Tally the lines containing "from" in this data. Respond with the tally alone.
☆ ☆ ☆
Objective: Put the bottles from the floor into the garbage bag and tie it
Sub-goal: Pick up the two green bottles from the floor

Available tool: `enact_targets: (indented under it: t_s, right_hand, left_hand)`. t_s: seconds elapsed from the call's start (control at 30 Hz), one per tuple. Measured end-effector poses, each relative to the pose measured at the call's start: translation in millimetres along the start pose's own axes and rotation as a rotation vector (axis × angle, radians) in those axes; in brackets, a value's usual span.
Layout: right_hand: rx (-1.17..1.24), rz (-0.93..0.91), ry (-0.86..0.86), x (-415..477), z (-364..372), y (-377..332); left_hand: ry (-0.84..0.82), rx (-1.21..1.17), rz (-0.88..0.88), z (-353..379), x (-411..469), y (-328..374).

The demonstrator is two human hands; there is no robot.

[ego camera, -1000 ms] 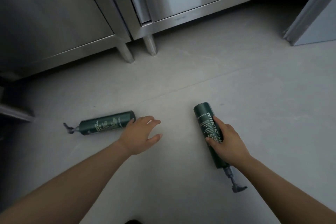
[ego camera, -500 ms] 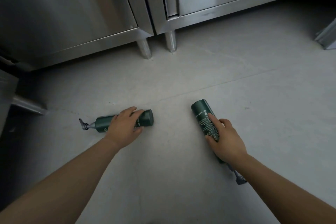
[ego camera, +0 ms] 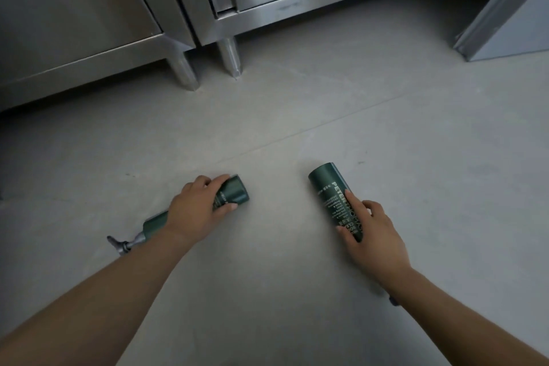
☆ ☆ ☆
> **Written answer**
3